A Jefferson–Jackson Dinner is a title traditionally given to an annual fundraising celebration held by Democratic Party organizations in the United States. It is named for Presidents Thomas Jefferson and Andrew Jackson, which the party traditionally calls its founders. They are usually held in February or March at a local level providing an opportunity for elected officials, candidates, party staff, advisors, and donors to attend.

The Republican Party's equivalent is usually called a Lincoln Dinner, Reagan Dinner, Lincoln–Reagan Dinner, or Lincoln–Reagan–Trump Dinner.

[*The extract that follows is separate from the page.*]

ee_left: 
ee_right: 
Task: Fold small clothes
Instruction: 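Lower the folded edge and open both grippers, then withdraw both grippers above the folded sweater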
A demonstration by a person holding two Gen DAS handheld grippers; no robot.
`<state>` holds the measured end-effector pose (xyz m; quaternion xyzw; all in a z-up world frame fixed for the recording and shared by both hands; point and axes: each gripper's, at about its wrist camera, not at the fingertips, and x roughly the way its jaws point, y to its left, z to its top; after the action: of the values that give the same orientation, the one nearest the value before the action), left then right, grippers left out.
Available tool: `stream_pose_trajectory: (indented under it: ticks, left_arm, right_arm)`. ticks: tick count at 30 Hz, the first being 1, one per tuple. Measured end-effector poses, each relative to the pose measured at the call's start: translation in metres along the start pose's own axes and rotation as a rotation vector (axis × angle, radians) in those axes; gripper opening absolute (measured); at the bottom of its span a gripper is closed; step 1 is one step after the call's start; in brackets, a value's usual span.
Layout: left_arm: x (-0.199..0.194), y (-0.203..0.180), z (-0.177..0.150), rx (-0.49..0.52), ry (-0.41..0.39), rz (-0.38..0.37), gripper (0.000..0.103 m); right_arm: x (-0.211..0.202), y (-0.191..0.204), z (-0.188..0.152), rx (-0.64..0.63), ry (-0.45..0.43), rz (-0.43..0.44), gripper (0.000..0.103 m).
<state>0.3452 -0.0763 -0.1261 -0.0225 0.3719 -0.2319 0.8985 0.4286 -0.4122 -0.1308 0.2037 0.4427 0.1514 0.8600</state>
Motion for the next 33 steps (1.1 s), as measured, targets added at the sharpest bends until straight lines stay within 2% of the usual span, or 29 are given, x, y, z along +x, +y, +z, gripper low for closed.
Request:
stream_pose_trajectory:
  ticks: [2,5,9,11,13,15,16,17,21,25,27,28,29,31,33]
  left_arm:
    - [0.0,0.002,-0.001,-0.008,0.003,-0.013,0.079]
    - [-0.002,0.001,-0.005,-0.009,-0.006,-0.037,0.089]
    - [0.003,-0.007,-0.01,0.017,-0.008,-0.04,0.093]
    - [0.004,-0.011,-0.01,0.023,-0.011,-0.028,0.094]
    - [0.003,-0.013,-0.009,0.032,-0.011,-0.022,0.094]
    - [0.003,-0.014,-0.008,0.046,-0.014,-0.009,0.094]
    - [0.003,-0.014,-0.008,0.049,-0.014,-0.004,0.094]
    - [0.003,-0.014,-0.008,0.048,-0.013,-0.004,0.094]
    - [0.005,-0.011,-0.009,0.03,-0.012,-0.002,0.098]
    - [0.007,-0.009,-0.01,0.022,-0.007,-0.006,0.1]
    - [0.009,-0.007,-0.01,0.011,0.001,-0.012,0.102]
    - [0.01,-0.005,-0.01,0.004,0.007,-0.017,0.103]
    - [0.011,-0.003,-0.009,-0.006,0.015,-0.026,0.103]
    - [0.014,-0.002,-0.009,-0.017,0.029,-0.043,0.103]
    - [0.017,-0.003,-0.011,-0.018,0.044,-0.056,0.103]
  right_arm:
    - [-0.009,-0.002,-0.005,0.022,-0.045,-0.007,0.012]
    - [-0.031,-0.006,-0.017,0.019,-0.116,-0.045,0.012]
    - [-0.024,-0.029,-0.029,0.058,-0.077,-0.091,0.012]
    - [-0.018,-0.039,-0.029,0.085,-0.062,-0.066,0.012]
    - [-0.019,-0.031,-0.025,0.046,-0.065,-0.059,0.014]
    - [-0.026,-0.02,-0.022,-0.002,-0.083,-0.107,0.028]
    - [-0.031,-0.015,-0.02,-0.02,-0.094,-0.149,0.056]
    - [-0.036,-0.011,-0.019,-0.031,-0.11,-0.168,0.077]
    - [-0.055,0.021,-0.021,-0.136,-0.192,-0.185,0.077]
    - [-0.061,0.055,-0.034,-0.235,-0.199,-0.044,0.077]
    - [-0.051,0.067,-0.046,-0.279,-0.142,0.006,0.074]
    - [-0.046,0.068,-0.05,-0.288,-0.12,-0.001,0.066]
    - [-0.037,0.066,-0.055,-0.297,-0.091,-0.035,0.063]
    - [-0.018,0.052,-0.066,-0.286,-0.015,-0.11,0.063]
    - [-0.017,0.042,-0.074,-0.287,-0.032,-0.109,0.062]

Into the 1960s, state and local Democratic Parties across the country depended on well-attended Jefferson–Jackson Day dinners to provide their annual funding. Their financial importance has somewhat dimmed with the development of other political party funding strategies, although they still serve a function for social networking and conferences.

== Name changes ==
Due to controversies over Jefferson's slaveholding and Jackson's policy toward Native Americans while in office, some Democratic Party organizations have been removing Jefferson and Jackson from the title of party fundraisers. The flow of the State Democratic Parties seeking to change the name of their iconic Jefferson-Jackson dinner is spurred by a desire to embrace a more modern identity. The usual argument made is that while Jefferson and Jackson were both great men and for a time embodied the spirit of the Democratic Party, they now fail to represent the breadth of change that has affected the Democratic Party and its current membership.

Other names for Jefferson–Jackson Dinner's:
- Mississippi: Jefferson–Jackson–Hamer celebration (2012–2017) and Hamer-Winter Dinner (since 2018)
- Florida: Leadership Blue
- Colorado: Obama Dinner (since 2017)
- Missouri: Truman Dinner
- Georgia: Carter-Lewis Dinner
- Iowa: Liberty and Justice Celebration (since 2015)
- Nebraska: Morrison Exon Dinner (formerly) and Ben Nelson Gala
- Indiana: Hoosier Hospitality Dinner (since 2016)
- Minnesota: Humphrey-Mondale Dinner (since 2012)
- Virginia: Blue Commonwealth Gala (since 2018)
- North Carolina: Unity Dinner (since 2017)
- Texas: Johnson-Jordan Dinner (since 2014)
- Louisiana: True Blue Gala (since 2017)
- Arkansas: Clinton Day Dinner

The Republican party has similarly moved away from "Lincoln Dinners" due to American political realignment since the 1960s, especially in the Southern United States where culturally conservative White Southerners now tend to be Republicans, while Black voters now tend to be Democrats.